9.- Cambio de hábitos. Las casas suelen ser de madera y de un par de pisos, a no ser que vayas a grandes ciudades donde hay grandes edificios y se usa el ladrillo. Las calefacciones muchas veces se encuentran en el sótano y no hay radiadores, sino pequeñas trampillas por donde entra aire caliente. También es común encontrarte con que las casas no tienen lavadora. Para suplirlo, existen un buen surtido de lavanderías donde por poco dinero (entre un dólar y medio y 5 dólares) puedes hacer tu colada. Pero lo mejor son las secadoras.
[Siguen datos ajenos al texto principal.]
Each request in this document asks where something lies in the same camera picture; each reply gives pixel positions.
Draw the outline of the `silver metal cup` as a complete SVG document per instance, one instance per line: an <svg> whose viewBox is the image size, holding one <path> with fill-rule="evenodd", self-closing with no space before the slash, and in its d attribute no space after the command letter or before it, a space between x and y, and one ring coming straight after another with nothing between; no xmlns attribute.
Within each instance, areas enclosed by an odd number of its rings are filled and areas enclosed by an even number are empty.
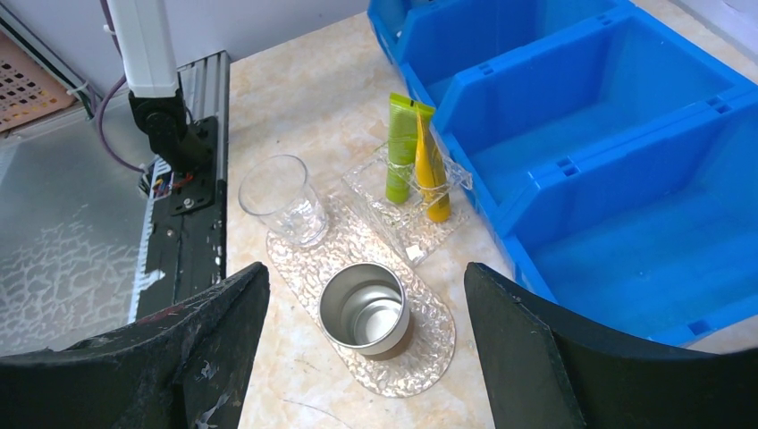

Meter tu ropa húmeda y recién centrifugada en uno de estos aparatos para que, al terminar el ciclo, tengas tu ropa calentita y seca (y más por el norte que hace un frío para cagarse) sólo es comparable a cuando consigues mear después de una hora aguantándote en pleno estado catatónico (esto es, que se te ponen los ojos blancos y tienes que repetir un mantra para poder contenerte) tras haber andado por la calle mientras nevaba.

Y, por supuesto, aquí nuestro querído invento nacional más famoso tiene un sistema diferente para escurrir el agua...


10.- Lo que allí es oficial, en Estados Unidos no lo es. De hecho, no hay organismos que puedan certificarte oficialmente ciertos documentos. No hay traductores jurados, los notarios no tienen la misma validez legal, todo el relativo. Hay organismos que tienen mayor reconocimiento que otros, pero no existe una unanimidad al respecto. Un ejemplo absurdo de expedición de documentos puede ser lo que hacen las universidades, que te pueden facilitar tu expediente académico oficial e incluso enviarlo a otras instituciones previa solicitud de manera completamente gratuita, pero si quieres pedir una copia tienes que pagar. Del mismo modo, las normas de tráfico cambian. Aquí el que llega primero a una intersección que no tiene semáforo es el que tiene preferencia para pasar. Del mismo modo, es obligatorio dejar giradas las ruedas hacia el lugar donde vas a torcer antes de parar por completo el automóvil. La mayoría de los coches son automáticos y de gasolina. En los exámenes de conducir, por ejemplo, te presentas con tu propio coche y, al aparcar tienes que golpear ligeramente el bordillo para hacerlo correctamente. Nunca entendí porqué en España puede ser motivo de suspenso hacer eso. Con lo fácil y práctico que es ayudarte del bordillo…


No cabe duda que para cuestionarse a uno mismo, lo mejor es vivir en una cultura diferente... Para la próxima entrega dejaré (o no) las peleas de bandas callejeras con la policía en Baltimore, el extremo fanatismo belicista y adoración de sus héroes caídos en las guerras existentes en Washington, el control masónico en Philadelphia,... y, por supuesto, ¡más fotos chorras!. Hasta entonces.